Without construction, restoration and revitalisation projects would not exist as interest points to bring tourists back and encourage new ones to come. Without construction, infrastructure such as roads would suffer more than they already do, to cater for the great influx of people commuting that Malta always suffers from.

And it isn’t just tourism. Construction builds the offices of all the international businesses setting up shop and relocating to Malta. Construction built our hospital, which keeps the vast majority of nurses and doctors properly employed. And it’s not only the end-users of all these buildings which benefit.

Construction is key, and in the short-term, that’s all that really matters

One needs electricians, engineers, plumbers, architects, cleaners, notaries and of course, builders to name a few of the many people involved in the construction, maintenance and upkeep of all these projects. In short, construction keeps people employed, it creates new opportunities for new employment, which opens more jobs, only requiring more people to become employed.

All these trickle-down effects aren’t directly linked to the construction industry, but that doesn’t make them any less dependent on it as a whole. Construction is key, and in the short-term, that’s all that really matters.

If people are employed, and the economy is doing great and the standard of living is only increasing, then that only means we should ramp up construction to reap these benefits even quicker. But is this really all that sustainable?

Too frequently on the news we hear of supposedly ‘Outside Development Zones’ being touted for development. One could argue there’s too many cranes and projects going on all that same time on such a tiny island. Green spaces are being lost.

Some people are indifferent to this. Some fear we’ll become the next Singapore, or Hong Kong; a city-state of high rises and artificiality. Construction mishandled is a worrying concept, one which threatens to strip away not just Malta’s natural beauty, but also our cultural identity, allowing Malta to look like just about any other developed nation’s cities.

The problem is, these are all long-term problems, and when we’re currently enjoying the short-term gains, it sometimes takes a lot of courage to realise the larger picture.

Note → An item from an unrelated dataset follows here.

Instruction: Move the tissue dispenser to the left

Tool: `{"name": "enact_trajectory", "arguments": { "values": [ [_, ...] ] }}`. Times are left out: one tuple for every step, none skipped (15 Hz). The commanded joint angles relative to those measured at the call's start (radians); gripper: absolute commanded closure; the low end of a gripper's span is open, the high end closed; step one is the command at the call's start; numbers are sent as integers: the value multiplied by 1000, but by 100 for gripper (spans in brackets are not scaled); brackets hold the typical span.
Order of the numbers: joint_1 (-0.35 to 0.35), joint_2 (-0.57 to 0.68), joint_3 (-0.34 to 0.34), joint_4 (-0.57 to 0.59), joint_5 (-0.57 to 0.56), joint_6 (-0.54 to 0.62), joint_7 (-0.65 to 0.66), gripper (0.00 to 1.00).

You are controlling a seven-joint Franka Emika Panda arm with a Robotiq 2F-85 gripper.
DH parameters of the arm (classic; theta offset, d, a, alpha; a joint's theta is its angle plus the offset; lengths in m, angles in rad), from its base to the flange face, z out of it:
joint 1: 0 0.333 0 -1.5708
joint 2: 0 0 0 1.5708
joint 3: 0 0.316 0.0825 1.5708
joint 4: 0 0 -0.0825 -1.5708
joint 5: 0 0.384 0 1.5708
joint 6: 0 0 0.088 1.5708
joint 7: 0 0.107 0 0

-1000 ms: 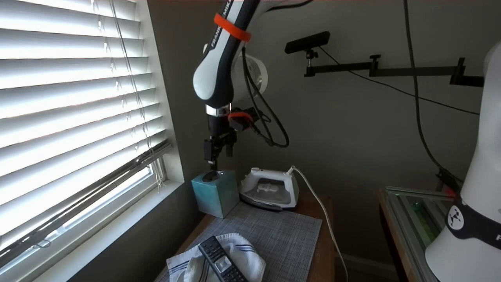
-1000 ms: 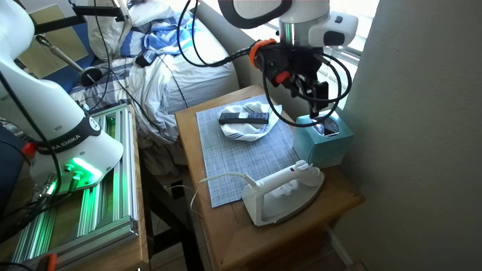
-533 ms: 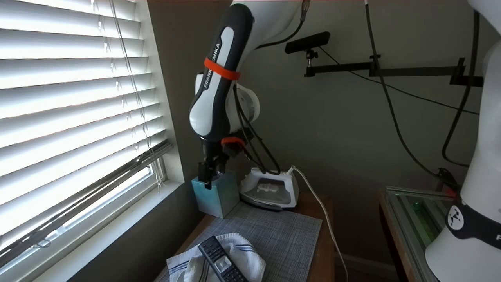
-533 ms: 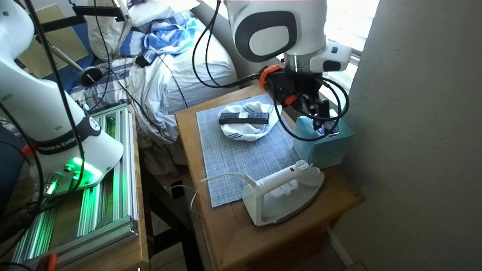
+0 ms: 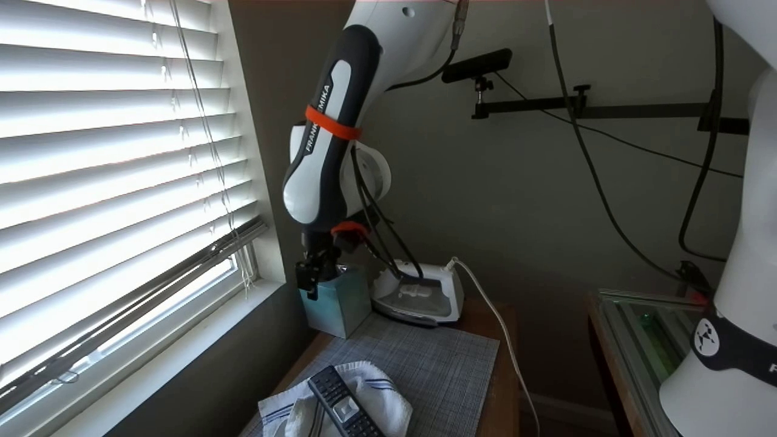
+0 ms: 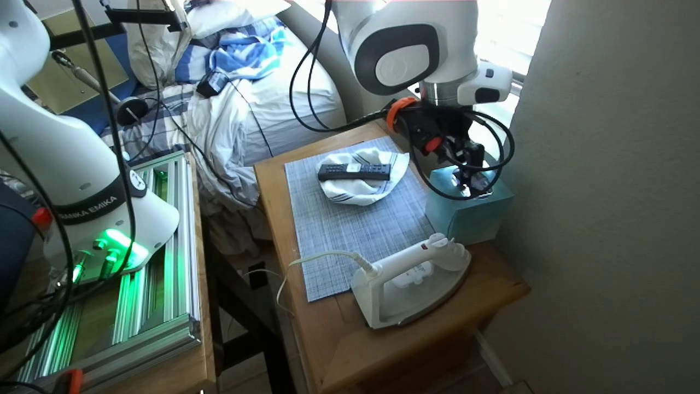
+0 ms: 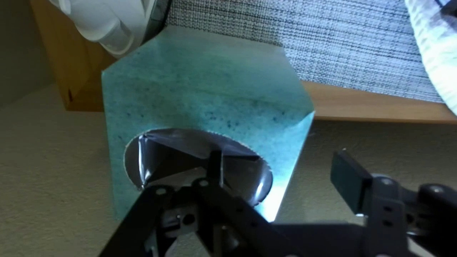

Construction is very much intertwined with the economy, but it isn’t the only affecting factor; just the easiest and most straight-forward. An ultimate fix would be to curb construction as much as possible, while still trying to keep as many people employed as possible, with the opportunity for new jobs to be created as well.

As it stands, construction is like a drug. People enjoy its benefits in the moment, but fail to properly consider the future consequences. If construction continues to be abused, it may then become an epidemic, requiring a cure to fix one problem that was solving another.

Jordan De Bono is a university student currently reading for a Bachelor of Commerce degree.